Beginning with the first line, copy out each line of the material until the line containing "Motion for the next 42" has been copied as well.

Data listing —
****************************************

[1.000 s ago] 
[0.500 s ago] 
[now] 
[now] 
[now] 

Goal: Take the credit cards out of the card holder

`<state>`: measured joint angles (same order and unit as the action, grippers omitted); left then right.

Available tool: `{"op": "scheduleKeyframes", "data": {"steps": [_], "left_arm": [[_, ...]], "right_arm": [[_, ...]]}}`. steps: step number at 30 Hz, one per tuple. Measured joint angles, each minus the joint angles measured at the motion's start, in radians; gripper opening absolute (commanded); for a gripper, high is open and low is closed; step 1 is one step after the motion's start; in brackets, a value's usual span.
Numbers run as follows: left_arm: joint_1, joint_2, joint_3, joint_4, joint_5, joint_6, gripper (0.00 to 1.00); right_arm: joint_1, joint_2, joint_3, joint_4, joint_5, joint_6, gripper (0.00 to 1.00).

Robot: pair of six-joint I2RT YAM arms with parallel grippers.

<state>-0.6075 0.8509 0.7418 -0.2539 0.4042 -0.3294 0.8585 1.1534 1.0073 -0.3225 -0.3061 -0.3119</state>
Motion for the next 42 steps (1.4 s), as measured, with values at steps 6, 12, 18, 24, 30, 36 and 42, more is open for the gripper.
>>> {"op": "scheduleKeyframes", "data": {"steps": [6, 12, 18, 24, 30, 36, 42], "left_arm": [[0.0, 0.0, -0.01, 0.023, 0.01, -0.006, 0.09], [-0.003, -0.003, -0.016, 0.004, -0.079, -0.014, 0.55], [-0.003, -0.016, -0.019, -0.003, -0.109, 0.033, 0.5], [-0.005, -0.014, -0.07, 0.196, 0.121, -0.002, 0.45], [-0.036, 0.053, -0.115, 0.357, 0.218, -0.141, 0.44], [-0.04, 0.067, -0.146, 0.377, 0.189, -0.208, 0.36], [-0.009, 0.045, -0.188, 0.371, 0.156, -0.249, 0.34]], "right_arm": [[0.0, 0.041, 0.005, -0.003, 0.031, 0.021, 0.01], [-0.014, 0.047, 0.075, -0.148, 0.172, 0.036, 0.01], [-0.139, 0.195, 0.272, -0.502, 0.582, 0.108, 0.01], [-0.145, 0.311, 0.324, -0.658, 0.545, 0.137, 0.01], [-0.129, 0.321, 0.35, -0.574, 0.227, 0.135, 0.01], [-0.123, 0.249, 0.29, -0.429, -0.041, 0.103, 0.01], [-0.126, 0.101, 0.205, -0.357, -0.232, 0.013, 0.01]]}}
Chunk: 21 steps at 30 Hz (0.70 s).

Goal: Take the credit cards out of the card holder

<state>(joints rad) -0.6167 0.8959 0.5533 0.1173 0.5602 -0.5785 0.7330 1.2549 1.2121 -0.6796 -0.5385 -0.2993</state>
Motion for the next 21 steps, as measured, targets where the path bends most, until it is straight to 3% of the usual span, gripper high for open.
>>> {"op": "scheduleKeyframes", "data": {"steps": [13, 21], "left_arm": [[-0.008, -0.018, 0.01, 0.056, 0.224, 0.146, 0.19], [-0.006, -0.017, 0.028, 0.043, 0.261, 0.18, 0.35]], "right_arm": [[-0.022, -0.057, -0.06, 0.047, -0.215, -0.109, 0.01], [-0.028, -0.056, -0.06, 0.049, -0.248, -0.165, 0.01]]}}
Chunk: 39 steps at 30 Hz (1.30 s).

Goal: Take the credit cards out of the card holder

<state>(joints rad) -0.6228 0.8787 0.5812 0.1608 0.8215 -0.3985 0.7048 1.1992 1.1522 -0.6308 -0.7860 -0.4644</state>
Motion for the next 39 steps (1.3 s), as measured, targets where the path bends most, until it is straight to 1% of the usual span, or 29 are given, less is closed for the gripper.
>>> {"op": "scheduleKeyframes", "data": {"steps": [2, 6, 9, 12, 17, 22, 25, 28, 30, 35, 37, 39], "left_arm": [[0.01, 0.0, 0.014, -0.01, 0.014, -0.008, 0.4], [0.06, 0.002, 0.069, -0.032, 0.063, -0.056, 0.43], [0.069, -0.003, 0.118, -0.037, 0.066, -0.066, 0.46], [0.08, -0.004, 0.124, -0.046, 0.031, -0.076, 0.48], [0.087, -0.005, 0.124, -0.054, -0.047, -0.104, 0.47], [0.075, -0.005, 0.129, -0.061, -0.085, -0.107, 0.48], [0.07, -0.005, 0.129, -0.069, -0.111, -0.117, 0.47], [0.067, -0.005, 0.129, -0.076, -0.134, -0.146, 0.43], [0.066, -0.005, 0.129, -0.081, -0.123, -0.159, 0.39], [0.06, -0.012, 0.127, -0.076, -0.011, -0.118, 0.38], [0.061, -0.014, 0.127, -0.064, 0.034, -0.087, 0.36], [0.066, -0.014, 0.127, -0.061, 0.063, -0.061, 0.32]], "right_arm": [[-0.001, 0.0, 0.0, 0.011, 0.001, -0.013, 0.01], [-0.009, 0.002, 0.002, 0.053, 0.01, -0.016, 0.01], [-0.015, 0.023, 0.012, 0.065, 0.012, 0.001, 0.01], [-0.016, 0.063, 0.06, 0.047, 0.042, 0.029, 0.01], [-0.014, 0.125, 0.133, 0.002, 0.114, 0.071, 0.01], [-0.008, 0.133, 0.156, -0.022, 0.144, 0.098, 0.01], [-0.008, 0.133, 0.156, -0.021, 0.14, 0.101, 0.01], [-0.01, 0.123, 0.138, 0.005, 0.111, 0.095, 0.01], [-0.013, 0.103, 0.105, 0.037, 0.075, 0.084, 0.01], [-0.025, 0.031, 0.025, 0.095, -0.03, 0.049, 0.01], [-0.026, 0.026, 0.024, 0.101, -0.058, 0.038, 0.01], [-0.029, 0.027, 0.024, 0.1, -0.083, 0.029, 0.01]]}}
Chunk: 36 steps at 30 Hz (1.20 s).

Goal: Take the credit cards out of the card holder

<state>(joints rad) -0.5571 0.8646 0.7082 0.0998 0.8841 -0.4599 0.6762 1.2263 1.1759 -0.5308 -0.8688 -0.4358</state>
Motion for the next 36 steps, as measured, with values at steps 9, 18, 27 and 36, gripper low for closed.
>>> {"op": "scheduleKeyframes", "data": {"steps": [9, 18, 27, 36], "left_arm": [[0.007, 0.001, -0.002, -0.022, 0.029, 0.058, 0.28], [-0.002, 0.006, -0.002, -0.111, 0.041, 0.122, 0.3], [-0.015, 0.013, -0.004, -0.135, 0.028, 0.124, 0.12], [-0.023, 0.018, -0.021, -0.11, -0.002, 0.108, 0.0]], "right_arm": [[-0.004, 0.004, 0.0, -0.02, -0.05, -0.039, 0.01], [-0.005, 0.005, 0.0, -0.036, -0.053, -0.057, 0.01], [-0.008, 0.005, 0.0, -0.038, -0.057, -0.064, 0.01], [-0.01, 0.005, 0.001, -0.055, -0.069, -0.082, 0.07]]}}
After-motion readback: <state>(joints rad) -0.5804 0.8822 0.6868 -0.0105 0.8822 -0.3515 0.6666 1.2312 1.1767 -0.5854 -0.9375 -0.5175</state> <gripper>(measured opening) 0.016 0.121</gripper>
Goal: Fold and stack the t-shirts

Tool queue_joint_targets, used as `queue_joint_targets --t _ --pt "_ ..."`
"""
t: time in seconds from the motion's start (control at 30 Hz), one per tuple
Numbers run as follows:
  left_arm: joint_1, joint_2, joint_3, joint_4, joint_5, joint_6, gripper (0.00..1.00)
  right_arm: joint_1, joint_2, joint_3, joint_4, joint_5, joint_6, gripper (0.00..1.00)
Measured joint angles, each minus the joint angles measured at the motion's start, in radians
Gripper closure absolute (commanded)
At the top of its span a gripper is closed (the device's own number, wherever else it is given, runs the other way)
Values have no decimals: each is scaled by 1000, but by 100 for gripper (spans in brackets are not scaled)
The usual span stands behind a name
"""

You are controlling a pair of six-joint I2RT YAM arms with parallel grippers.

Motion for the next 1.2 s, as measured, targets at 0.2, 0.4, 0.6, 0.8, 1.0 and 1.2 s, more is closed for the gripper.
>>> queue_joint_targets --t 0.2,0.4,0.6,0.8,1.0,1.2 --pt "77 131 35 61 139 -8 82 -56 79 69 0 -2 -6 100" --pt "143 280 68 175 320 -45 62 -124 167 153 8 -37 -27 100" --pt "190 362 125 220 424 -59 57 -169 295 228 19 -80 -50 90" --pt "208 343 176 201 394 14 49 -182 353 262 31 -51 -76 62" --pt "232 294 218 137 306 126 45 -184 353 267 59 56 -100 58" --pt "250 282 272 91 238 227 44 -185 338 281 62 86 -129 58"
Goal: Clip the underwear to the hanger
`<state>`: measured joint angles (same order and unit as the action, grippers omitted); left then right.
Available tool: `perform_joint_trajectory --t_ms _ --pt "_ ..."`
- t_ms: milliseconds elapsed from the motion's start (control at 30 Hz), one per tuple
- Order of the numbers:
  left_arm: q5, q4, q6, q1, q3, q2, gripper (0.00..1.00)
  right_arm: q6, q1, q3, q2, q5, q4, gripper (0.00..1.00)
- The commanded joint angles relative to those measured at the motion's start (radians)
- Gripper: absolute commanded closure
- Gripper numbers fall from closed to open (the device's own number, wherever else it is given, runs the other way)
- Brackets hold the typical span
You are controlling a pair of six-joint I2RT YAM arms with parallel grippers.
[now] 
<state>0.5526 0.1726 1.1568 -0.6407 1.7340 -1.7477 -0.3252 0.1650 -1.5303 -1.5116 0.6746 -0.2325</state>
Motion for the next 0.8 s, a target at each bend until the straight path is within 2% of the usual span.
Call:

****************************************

The answer —
[1.000 s ago] 
[0.500 s ago] 
[now] 
[now] 
[now] 

Goal: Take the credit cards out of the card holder

`<state>`: measured joint angles (same order and unit as the action, grippers omitted); left then right.

Available tool: `{"op": "scheduleKeyframes", "data": {"steps": [_], "left_arm": [[_, ...]], "right_arm": [[_, ...]]}}`. steps: step number at 30 Hz, one per tuple. Measured joint angles, each minus the joint angles measured at the motion's start, in radians; gripper opening absolute (commanded); for a gripper, high is open and low is closed; step 1 is one step after the motion's start; in brackets, a value's usual span.
Numbers run as follows: left_arm: joint_1, joint_2, joint_3, joint_4, joint_5, joint_6, gripper (0.00 to 1.00); right_arm: joint_1, joint_2, joint_3, joint_4, joint_5, joint_6, gripper (0.00 to 1.00).

Robot: pair of six-joint I2RT YAM arms with parallel grippers.

<state>-0.6075 0.8509 0.7418 -0.2539 0.4042 -0.3294 0.8585 1.1534 1.0073 -0.3225 -0.3061 -0.3119</state>
Motion for the next 42 steps (1.4 s), as measured, with values at steps 6, 12, 18, 24, 30, 36 and 42, more is open for the gripper.

There is no more to the output, and the exercise is done.